BRIEF:
Below, some lines carry pictures; leave those pictures out and retype exactly the lines from the one with "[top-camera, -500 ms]" through the one with "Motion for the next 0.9".

BEGIN RECORD EXCERPTS

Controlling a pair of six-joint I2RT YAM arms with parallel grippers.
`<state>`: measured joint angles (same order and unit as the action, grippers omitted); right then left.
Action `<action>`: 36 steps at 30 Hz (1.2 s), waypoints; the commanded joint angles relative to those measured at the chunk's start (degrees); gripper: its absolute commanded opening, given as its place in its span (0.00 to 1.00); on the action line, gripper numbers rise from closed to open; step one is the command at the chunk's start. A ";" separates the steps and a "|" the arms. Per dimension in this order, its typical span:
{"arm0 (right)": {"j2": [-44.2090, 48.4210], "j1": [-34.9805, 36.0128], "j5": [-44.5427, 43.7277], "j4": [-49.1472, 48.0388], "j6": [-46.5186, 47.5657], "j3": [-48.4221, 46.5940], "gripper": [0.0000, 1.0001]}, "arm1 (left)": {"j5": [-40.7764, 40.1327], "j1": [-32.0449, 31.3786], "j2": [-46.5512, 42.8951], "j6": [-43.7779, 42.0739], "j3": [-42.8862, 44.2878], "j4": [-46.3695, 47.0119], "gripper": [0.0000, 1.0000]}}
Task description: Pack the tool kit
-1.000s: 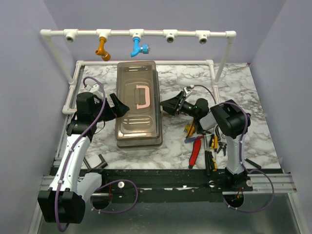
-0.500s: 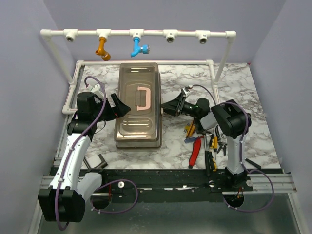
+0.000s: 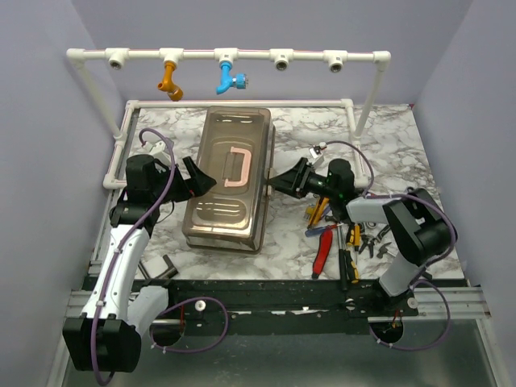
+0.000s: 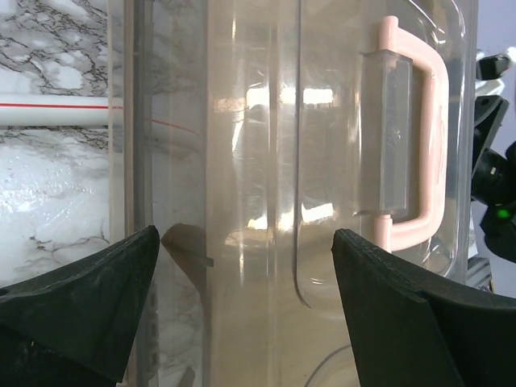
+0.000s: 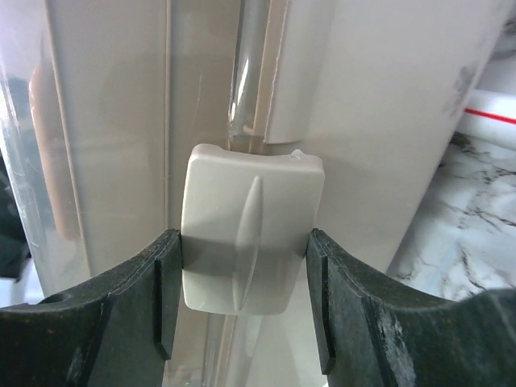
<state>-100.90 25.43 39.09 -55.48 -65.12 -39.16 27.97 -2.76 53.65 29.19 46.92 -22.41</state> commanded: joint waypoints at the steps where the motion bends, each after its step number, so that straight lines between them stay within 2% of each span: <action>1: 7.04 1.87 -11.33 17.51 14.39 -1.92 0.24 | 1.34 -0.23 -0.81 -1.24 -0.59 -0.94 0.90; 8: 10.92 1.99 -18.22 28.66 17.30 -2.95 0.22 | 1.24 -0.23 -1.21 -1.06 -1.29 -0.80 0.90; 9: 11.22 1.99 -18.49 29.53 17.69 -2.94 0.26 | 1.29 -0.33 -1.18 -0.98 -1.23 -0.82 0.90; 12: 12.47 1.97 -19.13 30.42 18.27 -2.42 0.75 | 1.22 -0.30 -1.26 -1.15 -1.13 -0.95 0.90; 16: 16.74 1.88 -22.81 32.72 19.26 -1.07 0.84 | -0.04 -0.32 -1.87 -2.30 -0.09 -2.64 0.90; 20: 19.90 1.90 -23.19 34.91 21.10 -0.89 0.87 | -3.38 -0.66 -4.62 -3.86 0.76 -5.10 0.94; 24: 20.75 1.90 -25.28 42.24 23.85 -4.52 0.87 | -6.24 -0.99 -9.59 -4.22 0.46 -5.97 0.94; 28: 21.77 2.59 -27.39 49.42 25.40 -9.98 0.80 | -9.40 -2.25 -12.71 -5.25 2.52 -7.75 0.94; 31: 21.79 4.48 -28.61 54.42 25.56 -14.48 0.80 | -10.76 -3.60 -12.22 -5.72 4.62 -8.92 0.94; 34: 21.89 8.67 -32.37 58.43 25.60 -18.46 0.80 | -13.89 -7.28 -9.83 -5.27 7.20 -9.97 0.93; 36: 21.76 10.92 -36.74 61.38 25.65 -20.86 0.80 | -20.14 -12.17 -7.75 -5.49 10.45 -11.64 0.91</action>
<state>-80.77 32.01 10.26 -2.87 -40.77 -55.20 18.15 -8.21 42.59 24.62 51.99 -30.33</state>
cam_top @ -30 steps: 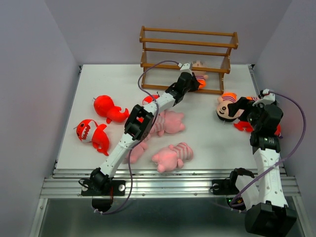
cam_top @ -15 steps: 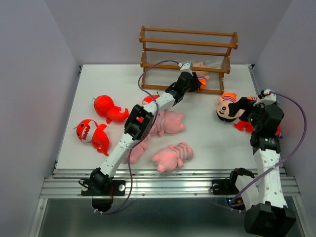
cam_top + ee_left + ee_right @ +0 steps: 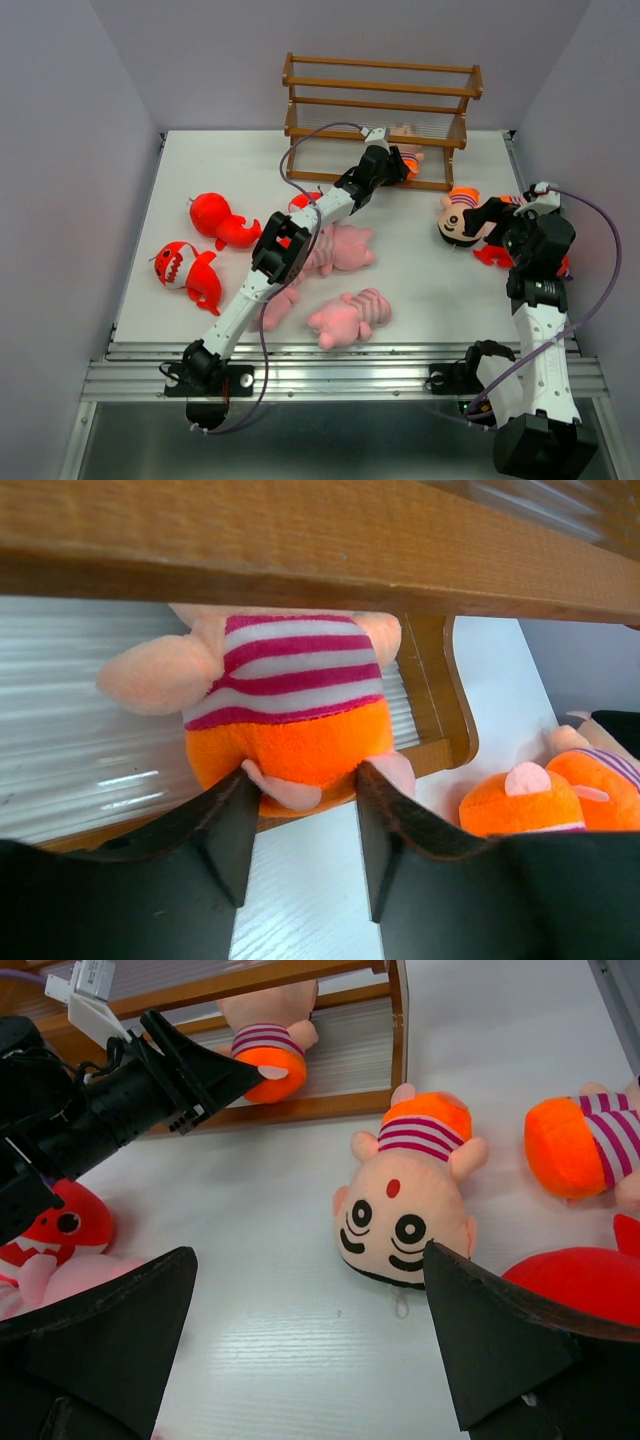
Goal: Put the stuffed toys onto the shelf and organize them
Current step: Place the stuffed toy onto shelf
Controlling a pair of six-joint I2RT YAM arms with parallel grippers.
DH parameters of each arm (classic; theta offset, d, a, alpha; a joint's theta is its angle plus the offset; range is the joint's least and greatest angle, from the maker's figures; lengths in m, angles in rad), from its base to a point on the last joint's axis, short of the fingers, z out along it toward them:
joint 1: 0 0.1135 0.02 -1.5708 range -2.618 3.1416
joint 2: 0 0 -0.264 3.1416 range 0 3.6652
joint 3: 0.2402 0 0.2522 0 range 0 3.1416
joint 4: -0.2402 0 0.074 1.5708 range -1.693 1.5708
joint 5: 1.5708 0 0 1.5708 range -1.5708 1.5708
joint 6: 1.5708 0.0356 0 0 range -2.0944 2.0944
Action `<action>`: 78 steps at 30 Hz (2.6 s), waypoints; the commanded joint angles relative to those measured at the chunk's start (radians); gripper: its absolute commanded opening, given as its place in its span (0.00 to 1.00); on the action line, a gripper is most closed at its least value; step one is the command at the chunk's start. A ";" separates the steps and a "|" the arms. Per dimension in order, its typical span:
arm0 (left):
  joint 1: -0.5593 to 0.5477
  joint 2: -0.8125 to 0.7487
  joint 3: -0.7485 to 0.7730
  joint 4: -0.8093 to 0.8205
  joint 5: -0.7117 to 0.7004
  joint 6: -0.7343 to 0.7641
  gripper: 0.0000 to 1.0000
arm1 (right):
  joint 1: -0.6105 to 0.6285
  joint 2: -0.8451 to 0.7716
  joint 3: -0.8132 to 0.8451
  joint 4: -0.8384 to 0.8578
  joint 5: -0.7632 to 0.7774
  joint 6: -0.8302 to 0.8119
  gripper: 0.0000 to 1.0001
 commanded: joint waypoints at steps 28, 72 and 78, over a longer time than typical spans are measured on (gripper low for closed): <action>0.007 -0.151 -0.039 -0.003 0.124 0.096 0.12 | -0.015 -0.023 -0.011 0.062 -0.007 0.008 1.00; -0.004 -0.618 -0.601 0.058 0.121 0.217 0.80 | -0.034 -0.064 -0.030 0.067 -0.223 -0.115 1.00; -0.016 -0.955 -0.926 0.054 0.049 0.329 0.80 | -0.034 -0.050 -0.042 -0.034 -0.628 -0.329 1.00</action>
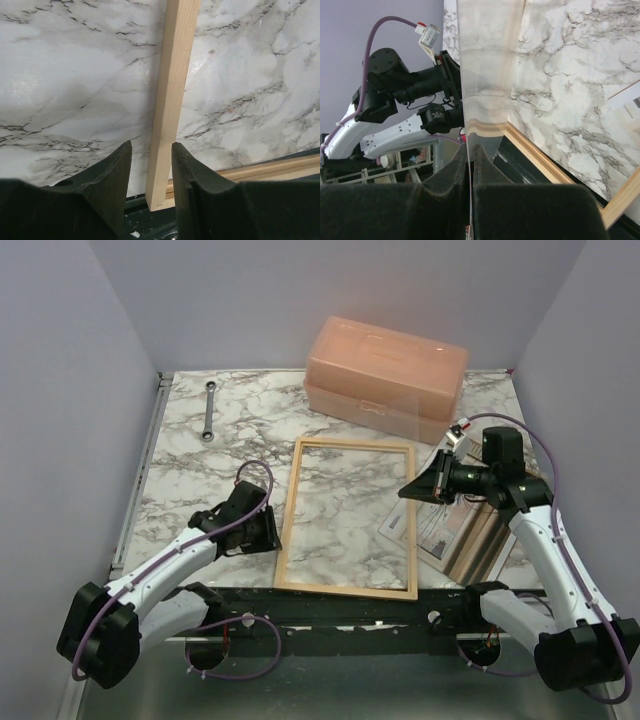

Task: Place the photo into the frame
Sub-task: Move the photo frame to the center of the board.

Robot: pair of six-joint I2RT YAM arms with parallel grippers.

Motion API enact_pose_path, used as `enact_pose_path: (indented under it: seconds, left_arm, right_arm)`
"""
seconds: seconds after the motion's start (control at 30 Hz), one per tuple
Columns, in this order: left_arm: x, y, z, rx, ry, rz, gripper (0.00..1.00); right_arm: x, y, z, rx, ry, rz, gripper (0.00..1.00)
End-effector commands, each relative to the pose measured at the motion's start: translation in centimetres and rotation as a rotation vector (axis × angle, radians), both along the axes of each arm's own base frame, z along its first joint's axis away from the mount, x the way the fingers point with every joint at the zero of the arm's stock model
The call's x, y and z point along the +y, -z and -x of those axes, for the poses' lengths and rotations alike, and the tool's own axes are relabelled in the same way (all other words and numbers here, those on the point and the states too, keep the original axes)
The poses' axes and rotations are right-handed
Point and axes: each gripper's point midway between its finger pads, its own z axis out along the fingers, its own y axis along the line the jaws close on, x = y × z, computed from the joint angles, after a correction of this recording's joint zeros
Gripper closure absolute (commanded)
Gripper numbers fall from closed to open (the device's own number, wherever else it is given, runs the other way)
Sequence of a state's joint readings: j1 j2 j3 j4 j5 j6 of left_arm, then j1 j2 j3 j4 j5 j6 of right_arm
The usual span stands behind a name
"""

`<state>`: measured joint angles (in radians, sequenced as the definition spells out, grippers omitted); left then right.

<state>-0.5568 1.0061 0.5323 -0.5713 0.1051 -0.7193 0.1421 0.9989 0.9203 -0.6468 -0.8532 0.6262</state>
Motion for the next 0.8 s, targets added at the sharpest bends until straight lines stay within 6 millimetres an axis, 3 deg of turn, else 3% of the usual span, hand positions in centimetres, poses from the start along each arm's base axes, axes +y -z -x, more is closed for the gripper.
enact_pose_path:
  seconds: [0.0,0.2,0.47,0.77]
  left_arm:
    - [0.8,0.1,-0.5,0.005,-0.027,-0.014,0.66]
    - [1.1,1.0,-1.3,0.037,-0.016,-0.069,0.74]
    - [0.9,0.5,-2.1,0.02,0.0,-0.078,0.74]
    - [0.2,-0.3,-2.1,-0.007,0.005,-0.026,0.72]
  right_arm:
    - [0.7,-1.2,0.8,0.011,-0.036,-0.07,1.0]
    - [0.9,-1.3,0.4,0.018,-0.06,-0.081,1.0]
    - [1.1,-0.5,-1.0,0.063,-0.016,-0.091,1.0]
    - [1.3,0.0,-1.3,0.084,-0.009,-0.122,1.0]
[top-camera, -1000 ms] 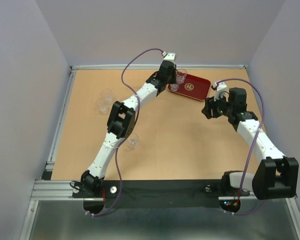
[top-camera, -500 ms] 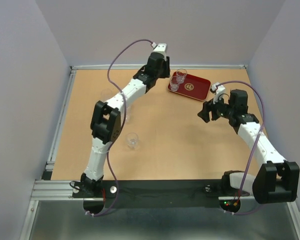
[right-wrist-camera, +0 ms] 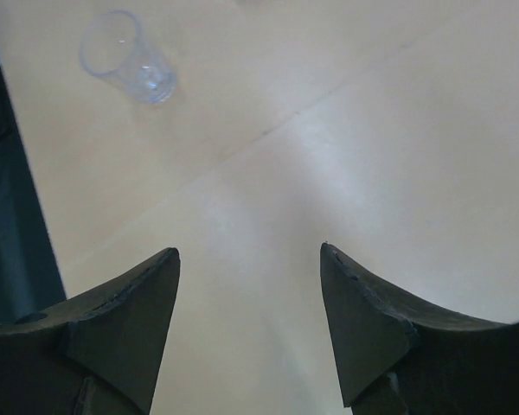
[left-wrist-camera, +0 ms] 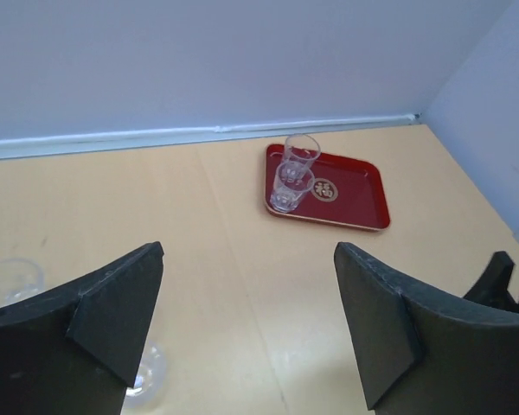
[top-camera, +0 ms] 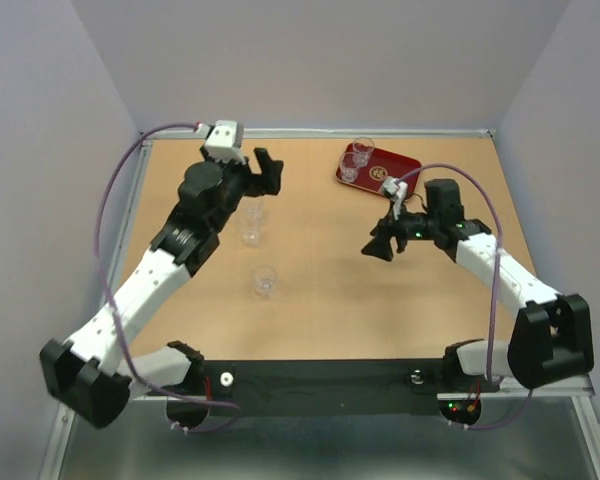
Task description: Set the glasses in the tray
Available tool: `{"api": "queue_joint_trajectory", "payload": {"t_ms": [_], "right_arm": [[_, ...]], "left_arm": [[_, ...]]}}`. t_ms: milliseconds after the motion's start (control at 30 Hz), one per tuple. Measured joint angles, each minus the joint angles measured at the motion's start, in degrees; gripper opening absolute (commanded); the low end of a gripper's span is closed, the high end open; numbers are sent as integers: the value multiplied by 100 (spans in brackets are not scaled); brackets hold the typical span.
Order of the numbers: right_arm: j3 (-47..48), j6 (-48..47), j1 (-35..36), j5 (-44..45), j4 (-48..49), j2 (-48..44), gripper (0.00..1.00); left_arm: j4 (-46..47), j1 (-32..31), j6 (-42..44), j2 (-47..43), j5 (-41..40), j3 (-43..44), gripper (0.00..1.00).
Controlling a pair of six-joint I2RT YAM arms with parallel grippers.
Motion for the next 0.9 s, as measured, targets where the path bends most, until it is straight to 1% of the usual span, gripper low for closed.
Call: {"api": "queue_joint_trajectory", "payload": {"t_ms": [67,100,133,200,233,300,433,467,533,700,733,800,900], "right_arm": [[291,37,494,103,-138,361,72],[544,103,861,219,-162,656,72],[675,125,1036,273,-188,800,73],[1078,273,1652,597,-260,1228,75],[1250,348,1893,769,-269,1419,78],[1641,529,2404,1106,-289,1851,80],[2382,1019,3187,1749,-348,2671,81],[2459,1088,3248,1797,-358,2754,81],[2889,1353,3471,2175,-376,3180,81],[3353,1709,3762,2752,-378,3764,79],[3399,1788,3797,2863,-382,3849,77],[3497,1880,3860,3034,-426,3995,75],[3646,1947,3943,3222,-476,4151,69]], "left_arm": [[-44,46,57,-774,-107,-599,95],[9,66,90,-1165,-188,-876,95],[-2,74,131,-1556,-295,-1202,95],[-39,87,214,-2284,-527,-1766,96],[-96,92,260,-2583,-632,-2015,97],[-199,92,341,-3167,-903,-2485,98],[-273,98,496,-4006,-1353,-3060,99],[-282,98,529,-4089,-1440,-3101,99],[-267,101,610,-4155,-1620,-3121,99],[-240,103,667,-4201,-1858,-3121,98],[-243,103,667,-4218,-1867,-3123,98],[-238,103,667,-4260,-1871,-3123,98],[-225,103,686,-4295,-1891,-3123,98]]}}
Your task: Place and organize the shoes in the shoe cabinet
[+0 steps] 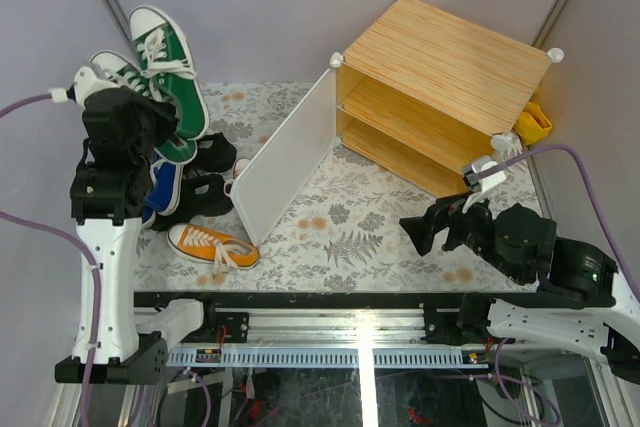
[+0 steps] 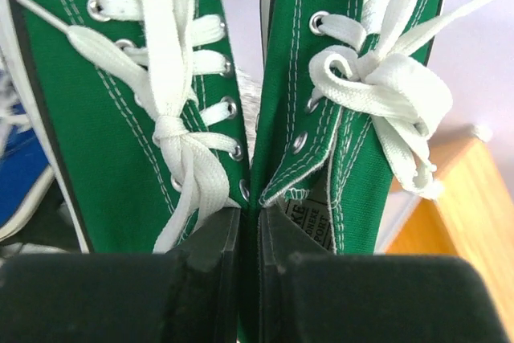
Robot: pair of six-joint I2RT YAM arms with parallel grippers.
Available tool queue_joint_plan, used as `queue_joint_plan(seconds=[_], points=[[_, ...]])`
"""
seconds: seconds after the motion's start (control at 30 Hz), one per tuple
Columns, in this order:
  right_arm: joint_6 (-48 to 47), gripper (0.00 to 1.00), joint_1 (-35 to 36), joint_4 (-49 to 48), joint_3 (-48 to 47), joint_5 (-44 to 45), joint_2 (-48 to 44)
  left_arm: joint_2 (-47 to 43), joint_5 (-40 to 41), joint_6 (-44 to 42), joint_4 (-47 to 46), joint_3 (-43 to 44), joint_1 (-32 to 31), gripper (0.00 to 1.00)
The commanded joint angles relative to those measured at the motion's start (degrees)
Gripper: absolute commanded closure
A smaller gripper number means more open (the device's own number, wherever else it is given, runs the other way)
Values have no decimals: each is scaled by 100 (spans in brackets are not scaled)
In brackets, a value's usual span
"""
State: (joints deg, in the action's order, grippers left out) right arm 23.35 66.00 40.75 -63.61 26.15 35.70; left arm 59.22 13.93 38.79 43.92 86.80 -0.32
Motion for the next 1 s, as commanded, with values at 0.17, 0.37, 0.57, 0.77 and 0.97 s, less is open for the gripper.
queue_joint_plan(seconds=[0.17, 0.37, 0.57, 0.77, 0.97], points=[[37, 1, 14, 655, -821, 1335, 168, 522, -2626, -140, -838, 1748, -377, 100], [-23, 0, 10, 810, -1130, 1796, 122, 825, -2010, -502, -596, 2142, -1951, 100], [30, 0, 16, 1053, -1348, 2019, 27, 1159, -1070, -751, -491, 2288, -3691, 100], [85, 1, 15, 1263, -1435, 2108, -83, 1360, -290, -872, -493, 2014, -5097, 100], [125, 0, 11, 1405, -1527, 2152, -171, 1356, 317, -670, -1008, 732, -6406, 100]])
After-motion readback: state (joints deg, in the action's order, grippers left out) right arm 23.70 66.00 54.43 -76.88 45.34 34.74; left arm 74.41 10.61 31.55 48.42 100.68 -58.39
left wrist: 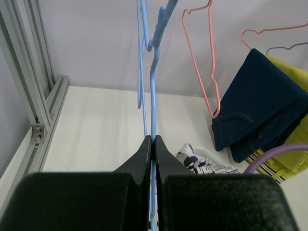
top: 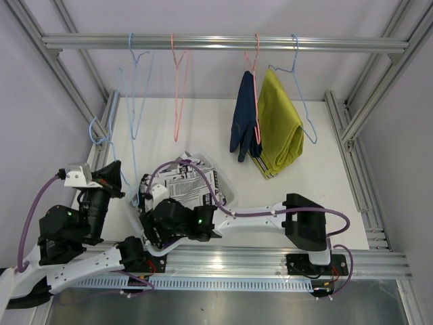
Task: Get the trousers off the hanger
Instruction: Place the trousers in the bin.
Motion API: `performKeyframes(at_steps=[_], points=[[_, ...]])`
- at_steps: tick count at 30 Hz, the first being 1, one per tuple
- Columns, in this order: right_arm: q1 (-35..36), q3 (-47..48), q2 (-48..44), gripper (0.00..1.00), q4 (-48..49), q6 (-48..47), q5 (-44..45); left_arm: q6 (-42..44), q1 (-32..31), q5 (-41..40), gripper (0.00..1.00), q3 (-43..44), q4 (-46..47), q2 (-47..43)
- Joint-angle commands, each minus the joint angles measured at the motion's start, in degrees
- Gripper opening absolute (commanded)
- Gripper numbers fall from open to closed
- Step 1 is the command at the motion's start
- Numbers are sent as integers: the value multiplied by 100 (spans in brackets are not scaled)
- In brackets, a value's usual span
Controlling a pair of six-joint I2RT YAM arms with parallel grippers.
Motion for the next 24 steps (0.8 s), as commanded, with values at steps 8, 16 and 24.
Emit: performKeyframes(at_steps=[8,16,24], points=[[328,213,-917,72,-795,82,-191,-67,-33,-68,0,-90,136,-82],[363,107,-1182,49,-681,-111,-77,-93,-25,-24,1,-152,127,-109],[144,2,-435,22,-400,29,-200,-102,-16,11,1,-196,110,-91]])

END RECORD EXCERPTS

YOUR SOLUTION:
[top-camera, -500 ms] 
[right-wrist-camera, +0 ms] 
[left-wrist-camera, +0 ms] 
[top-camera, +0 ms] 
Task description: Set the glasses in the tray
Available tool: `{"api": "queue_joint_trajectory", "payload": {"t_ms": [_], "right_arm": [[_, ...]], "left_arm": [[_, ...]]}}`. t_ms: milliseconds after the motion's start (control at 30 Hz), one per tuple. Measured joint angles, each minus the joint angles measured at the motion's start, in degrees; gripper opening absolute (commanded); the low end of a gripper's span is closed, the high end open; numbers are sent as integers: the value multiplied by 100 (spans in brackets are not scaled); brackets hold the typical span.
Order of the numbers: right_arm: j3 (-47..48), j6 (-48..47), j1 (-35..36), j5 (-44..45), j4 (-48..49), j2 (-48..44), gripper (0.00..1.00); left_arm: j4 (-46..47), j1 (-32..31), j6 (-42..44), j2 (-47..43), j5 (-41..40), j3 (-43..44), gripper (0.00..1.00).
Controlling a pair of six-joint I2RT YAM arms with parallel grippers.
Motion for the next 0.9 s, as measured, targets where the path bends most, until it is straight to 1% of the usual span, gripper low for closed.

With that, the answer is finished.